Objectives: To investigate the biodistribution and specific targeting for tumour necrosis factor (TNF) of a fully human, radiolabelled anti-TNF monoclonal antibody (anti-TNF mAb) in patients with active rheumatoid arthritis (RA). To assess whether this agent is suitable for visualisation of synovitis.

Methods: Ten patients with RA underwent whole body scintigraphy after administration of a tracer—subtherapeutic dose of 100 μg 99mTc human anti-TNF mAb. After two weeks, the procedure was repeated to assess the specificity of the radiolabelled antibody for TNF and its sensitivity for changes in inflammation. Therefore, a competition study was performed in five patients, who received excess unlabelled anti-TNF mAb before the tracer dose of 99mTc-anti-TNF. Another five patients received 120 mg methylprednisolone two days before the second scintigraphy.

Results: Radiolabelled anti-TNF mAb allowed clear visualisation of inflamed joints in patients with active RA with a high specificity.

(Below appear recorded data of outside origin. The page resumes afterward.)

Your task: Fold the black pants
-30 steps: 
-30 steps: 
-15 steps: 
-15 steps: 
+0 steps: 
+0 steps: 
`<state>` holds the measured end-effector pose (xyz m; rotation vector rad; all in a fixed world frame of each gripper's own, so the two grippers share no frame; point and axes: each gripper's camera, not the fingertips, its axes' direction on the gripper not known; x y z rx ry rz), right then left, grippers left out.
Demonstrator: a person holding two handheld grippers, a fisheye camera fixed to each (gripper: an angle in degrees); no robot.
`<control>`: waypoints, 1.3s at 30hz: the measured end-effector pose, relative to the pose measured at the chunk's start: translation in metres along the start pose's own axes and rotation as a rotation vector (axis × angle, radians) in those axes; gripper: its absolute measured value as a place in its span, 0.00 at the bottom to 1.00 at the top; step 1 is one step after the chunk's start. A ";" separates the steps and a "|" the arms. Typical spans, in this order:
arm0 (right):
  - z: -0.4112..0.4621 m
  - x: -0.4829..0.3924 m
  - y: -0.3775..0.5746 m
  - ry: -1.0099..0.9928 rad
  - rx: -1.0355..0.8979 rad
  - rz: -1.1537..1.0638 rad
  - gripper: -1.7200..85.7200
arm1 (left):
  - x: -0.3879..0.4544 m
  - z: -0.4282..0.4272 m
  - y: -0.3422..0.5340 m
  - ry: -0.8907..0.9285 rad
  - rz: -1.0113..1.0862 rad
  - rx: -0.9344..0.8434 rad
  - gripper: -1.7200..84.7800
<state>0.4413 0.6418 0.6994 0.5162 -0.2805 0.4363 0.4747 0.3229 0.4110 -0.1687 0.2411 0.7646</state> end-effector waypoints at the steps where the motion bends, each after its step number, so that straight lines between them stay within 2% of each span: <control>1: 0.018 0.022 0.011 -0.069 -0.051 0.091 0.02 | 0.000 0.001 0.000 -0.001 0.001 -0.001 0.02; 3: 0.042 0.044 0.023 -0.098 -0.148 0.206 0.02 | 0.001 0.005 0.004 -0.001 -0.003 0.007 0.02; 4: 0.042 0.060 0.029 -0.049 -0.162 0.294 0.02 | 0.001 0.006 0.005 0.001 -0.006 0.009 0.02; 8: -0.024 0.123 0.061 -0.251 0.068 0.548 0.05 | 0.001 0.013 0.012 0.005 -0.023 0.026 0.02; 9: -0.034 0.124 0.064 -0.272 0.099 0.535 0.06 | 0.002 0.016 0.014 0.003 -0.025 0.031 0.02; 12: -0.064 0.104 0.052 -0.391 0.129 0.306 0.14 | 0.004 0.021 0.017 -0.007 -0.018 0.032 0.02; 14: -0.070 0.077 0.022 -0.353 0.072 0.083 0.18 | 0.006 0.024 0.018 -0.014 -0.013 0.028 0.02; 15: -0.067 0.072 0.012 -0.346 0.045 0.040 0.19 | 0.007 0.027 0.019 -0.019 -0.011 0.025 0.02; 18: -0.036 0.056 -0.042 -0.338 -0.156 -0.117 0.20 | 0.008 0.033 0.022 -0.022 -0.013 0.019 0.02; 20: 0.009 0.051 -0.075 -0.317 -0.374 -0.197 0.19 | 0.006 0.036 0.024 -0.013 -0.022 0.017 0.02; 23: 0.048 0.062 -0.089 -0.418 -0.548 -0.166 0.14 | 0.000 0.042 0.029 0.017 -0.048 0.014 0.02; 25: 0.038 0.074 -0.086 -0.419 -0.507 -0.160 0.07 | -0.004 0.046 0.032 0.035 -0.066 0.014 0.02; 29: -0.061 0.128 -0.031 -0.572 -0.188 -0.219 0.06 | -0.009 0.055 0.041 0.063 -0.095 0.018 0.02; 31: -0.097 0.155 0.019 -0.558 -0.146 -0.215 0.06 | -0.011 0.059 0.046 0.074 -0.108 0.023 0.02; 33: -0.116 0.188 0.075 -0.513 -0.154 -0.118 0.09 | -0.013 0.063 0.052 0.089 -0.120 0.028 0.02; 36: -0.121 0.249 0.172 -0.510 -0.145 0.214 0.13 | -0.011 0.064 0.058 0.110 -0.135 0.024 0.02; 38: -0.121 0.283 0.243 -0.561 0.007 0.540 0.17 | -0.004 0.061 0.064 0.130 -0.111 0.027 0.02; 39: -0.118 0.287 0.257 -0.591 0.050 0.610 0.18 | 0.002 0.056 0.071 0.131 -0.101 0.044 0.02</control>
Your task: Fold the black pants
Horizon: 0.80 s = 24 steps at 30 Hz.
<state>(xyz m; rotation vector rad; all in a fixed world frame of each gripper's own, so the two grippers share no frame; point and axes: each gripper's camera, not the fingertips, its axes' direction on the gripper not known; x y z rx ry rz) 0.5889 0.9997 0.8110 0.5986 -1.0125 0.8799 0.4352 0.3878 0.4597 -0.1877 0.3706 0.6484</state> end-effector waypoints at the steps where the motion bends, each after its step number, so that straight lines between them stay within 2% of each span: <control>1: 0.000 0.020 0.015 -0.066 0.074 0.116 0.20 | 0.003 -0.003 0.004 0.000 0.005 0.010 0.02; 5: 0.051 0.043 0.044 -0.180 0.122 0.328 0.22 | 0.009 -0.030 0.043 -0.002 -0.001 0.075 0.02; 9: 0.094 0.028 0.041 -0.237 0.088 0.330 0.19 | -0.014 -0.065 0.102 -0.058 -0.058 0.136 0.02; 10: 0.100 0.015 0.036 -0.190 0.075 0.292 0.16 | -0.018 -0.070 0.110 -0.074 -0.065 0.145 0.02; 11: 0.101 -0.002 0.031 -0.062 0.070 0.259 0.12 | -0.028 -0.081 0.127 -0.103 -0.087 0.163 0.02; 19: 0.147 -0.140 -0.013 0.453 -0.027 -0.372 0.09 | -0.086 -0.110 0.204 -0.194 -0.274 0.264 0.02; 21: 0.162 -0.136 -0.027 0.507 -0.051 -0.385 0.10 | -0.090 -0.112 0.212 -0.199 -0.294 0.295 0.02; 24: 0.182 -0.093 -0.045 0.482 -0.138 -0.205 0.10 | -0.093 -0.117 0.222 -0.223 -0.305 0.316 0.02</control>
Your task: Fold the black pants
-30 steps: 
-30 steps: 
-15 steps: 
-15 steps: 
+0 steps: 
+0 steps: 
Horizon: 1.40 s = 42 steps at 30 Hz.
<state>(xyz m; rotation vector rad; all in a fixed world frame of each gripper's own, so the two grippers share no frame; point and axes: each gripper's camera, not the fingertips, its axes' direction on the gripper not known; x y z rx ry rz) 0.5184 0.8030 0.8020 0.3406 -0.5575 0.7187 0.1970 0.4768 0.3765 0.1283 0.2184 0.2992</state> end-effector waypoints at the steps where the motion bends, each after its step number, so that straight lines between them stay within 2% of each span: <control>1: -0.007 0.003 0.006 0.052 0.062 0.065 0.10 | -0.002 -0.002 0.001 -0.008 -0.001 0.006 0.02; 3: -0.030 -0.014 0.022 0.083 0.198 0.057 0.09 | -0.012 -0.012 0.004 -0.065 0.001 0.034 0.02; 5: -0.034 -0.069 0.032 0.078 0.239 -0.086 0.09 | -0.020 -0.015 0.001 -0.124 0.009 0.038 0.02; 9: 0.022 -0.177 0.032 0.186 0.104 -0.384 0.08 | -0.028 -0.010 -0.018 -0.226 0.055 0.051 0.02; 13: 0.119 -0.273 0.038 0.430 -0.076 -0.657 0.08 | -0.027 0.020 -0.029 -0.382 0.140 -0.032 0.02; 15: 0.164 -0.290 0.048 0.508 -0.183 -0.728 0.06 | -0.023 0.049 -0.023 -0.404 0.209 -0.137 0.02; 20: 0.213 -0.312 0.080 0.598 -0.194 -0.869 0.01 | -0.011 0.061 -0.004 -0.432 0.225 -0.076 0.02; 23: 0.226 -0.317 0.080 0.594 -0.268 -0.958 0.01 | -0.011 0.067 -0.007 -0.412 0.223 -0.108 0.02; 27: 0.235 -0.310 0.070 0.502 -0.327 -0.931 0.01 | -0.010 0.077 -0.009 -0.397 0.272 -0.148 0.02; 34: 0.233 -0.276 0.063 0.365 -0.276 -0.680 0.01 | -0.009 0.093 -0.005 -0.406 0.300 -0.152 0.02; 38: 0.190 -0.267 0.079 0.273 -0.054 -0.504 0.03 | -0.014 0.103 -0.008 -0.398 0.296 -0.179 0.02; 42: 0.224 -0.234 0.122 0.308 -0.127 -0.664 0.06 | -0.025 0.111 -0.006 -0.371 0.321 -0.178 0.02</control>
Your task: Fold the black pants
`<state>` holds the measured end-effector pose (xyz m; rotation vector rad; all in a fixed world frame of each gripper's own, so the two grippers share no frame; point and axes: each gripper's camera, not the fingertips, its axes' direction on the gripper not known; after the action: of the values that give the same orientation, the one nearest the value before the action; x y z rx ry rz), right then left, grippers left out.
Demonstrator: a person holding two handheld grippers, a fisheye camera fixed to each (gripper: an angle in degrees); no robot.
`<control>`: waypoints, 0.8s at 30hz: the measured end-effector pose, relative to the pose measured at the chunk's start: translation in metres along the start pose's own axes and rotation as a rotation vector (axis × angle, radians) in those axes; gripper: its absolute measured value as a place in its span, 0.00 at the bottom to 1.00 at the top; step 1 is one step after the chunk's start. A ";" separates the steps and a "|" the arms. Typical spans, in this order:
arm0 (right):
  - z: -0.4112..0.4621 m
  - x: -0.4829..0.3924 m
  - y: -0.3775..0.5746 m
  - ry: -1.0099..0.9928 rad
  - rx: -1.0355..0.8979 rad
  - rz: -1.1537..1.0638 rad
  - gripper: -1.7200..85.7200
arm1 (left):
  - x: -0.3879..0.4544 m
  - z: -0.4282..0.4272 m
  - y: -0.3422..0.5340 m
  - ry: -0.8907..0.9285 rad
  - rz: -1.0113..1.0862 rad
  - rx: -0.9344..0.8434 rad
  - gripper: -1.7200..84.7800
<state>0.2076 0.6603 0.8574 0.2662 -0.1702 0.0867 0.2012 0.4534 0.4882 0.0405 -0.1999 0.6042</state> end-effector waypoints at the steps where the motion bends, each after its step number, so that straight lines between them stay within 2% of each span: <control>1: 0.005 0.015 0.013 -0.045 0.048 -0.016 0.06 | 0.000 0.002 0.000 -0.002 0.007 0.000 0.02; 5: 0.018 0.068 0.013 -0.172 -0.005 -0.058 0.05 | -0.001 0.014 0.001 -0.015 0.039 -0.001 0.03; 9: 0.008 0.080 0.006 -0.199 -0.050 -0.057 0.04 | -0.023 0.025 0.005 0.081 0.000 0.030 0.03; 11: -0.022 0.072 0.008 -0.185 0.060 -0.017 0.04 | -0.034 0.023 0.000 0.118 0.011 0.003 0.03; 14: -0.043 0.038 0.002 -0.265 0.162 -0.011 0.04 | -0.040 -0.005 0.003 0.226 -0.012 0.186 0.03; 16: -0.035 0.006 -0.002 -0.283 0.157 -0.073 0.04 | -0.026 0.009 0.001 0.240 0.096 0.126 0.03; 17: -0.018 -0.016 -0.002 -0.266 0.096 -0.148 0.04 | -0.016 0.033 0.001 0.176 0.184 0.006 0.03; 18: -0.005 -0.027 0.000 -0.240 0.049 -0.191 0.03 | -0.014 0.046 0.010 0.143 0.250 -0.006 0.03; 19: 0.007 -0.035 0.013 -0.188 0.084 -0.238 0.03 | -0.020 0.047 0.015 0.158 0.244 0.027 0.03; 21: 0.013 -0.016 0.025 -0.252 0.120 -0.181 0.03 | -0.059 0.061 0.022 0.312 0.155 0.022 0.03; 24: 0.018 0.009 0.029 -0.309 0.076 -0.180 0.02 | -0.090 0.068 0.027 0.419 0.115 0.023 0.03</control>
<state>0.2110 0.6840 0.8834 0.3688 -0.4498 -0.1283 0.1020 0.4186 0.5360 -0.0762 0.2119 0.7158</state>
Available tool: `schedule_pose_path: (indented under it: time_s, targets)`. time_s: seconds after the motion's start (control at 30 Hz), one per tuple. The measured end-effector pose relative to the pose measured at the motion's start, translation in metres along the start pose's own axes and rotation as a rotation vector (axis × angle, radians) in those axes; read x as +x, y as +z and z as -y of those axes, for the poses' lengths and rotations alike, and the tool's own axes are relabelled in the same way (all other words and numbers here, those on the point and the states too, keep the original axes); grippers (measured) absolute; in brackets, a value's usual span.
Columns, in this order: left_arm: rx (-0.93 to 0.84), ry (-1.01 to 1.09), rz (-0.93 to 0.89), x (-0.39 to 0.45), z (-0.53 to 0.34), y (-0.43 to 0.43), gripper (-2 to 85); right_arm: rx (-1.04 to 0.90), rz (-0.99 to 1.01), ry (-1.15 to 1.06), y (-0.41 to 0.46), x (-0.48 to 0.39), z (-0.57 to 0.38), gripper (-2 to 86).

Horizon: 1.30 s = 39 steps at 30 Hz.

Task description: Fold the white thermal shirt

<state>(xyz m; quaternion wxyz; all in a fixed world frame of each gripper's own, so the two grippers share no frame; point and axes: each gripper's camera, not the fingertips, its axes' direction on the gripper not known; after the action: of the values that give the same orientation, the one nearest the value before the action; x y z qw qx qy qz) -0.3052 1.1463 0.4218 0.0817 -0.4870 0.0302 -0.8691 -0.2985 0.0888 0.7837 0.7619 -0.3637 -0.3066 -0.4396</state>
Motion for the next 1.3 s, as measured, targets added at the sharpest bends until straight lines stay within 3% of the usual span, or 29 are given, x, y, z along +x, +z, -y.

Concomitant administration of excess unlabelled anti-TNF reduced the joint uptake of 99mTc-anti-TNF mAb by a median of 25% as a percentage of the injected dose after 24 hours, whereas uptake in liver and spleen remained unchanged. Systemic corticosteroids reduced the disease activity, which was mirrored by a decreased joint uptake of the tracer. The anti-TNF mAb retained its high affinity for TNFα after labelling and was cleared from the circulation with an elimination half life of 48 hours. The procedure was well tolerated.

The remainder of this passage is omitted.